* EXERCISE:
Which lines below contain the word "multimeter"? Copy each of them.

PROVIDED RECORDS Block Start

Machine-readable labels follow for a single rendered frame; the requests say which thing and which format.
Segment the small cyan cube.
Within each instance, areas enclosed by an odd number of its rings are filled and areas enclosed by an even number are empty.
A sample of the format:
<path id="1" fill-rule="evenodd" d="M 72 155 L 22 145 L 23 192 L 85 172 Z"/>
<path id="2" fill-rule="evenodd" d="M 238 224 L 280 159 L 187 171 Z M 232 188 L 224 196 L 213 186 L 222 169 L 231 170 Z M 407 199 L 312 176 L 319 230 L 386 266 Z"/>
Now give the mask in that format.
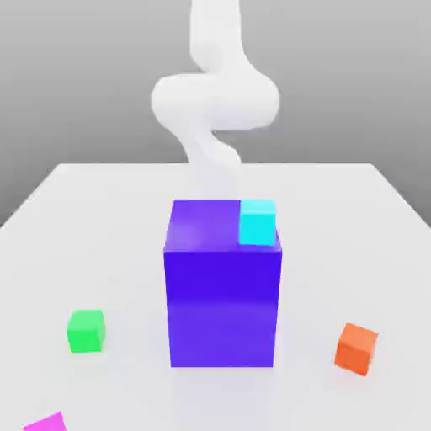
<path id="1" fill-rule="evenodd" d="M 276 207 L 273 200 L 241 200 L 239 243 L 273 246 L 276 238 Z"/>

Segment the small green cube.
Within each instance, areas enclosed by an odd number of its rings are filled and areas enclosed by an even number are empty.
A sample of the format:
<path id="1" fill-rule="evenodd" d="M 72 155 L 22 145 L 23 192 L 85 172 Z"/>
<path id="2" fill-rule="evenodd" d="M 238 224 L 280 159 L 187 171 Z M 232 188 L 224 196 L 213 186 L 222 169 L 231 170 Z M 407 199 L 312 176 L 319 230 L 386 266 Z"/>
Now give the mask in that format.
<path id="1" fill-rule="evenodd" d="M 96 353 L 103 349 L 105 322 L 102 310 L 75 310 L 67 325 L 72 353 Z"/>

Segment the small orange cube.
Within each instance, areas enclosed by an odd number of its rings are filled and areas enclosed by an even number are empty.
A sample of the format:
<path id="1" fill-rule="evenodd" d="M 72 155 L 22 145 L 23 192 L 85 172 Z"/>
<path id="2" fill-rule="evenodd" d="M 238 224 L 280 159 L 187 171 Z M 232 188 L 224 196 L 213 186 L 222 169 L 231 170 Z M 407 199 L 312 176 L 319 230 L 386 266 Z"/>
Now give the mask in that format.
<path id="1" fill-rule="evenodd" d="M 378 333 L 347 323 L 338 340 L 334 364 L 366 376 L 375 352 Z"/>

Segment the small magenta cube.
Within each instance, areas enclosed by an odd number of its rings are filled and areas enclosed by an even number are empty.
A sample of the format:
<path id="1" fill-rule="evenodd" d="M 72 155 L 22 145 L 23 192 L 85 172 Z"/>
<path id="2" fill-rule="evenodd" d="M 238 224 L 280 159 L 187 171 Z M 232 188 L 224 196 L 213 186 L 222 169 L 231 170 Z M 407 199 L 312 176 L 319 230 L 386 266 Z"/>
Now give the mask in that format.
<path id="1" fill-rule="evenodd" d="M 62 412 L 56 412 L 34 423 L 24 425 L 22 431 L 67 431 Z"/>

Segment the large purple box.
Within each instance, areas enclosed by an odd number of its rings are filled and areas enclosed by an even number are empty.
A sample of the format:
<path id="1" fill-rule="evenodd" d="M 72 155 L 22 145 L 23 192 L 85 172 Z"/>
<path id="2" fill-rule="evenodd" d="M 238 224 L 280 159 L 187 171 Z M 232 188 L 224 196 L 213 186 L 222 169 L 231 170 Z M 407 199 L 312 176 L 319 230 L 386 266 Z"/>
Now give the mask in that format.
<path id="1" fill-rule="evenodd" d="M 240 241 L 239 200 L 175 200 L 163 261 L 173 367 L 271 367 L 283 250 Z"/>

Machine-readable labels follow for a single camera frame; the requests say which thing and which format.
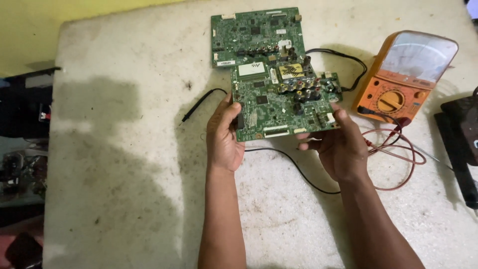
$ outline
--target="white table surface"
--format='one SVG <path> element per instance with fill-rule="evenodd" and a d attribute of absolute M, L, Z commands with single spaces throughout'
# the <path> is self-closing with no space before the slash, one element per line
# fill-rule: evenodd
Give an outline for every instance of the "white table surface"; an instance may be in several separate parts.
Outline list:
<path fill-rule="evenodd" d="M 478 36 L 462 0 L 199 1 L 66 23 L 56 59 L 63 70 L 54 79 L 45 269 L 195 267 L 204 132 L 223 94 L 215 92 L 178 125 L 206 91 L 230 89 L 229 71 L 211 68 L 210 16 L 290 6 L 303 16 L 306 48 L 333 48 L 368 66 L 395 31 L 456 40 L 455 68 L 404 131 L 447 161 L 433 114 L 478 85 Z M 353 61 L 312 56 L 317 72 L 338 72 L 347 87 L 360 73 Z M 345 93 L 345 107 L 355 94 Z M 354 119 L 363 131 L 380 126 Z M 257 146 L 285 150 L 313 182 L 337 189 L 314 152 L 295 150 L 293 137 L 247 143 Z M 384 187 L 409 168 L 385 154 L 369 160 L 371 177 Z M 250 268 L 353 267 L 340 196 L 315 192 L 284 156 L 246 153 L 236 184 Z M 429 159 L 405 187 L 379 194 L 425 266 L 476 268 L 478 221 L 449 170 Z"/>

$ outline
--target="chip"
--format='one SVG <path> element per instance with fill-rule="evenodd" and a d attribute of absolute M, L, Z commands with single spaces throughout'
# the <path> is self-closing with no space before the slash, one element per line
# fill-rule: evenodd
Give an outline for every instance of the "chip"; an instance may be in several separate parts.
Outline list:
<path fill-rule="evenodd" d="M 269 101 L 267 100 L 267 96 L 265 96 L 265 95 L 256 97 L 256 100 L 257 100 L 257 104 L 258 104 L 258 105 L 268 104 L 268 103 L 269 103 Z"/>
<path fill-rule="evenodd" d="M 250 34 L 251 35 L 261 34 L 261 28 L 260 27 L 251 27 Z"/>
<path fill-rule="evenodd" d="M 254 82 L 254 88 L 265 87 L 266 84 L 264 81 Z"/>

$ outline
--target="table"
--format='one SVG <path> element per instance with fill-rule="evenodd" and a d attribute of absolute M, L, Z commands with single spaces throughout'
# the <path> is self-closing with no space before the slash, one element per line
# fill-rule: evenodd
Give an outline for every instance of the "table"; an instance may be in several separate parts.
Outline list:
<path fill-rule="evenodd" d="M 179 123 L 206 91 L 230 89 L 229 72 L 211 68 L 210 16 L 295 5 L 306 48 L 336 49 L 368 66 L 395 31 L 429 32 L 459 43 L 454 68 L 404 131 L 447 160 L 433 113 L 478 85 L 478 39 L 461 0 L 199 1 L 69 22 L 62 26 L 56 59 L 63 70 L 54 78 L 44 268 L 195 267 L 205 126 L 222 93 Z M 361 71 L 347 59 L 312 56 L 317 72 L 338 72 L 346 87 Z M 355 94 L 346 93 L 342 105 L 349 108 Z M 363 131 L 385 126 L 353 117 Z M 313 182 L 337 190 L 315 153 L 295 150 L 293 137 L 247 143 L 258 146 L 290 153 Z M 369 160 L 371 177 L 383 187 L 398 183 L 409 168 L 385 154 Z M 246 153 L 236 184 L 250 268 L 352 267 L 340 196 L 314 191 L 275 152 Z M 429 159 L 404 188 L 380 197 L 425 266 L 478 264 L 478 221 L 451 171 Z"/>

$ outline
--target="green circuit board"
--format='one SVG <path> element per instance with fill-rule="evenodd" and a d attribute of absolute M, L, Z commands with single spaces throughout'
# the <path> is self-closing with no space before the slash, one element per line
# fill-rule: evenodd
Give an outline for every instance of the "green circuit board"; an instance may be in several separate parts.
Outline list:
<path fill-rule="evenodd" d="M 304 55 L 301 21 L 298 8 L 212 16 L 212 67 L 266 62 L 270 56 L 279 59 L 286 47 Z"/>
<path fill-rule="evenodd" d="M 342 101 L 337 73 L 317 76 L 304 58 L 231 68 L 233 101 L 242 105 L 237 141 L 340 127 L 330 105 Z"/>

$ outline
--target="multimeter rotary knob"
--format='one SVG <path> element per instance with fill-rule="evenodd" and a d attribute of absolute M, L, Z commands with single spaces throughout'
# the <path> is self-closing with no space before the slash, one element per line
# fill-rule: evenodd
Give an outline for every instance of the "multimeter rotary knob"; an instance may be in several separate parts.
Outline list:
<path fill-rule="evenodd" d="M 379 96 L 378 109 L 383 113 L 393 113 L 400 110 L 405 104 L 405 96 L 398 90 L 391 90 Z"/>

PROVIDED RECORDS Block End

* YOUR SOLUTION:
--target="multimeter rotary knob"
Give an outline for every instance of the "multimeter rotary knob"; an instance may be in several separate parts.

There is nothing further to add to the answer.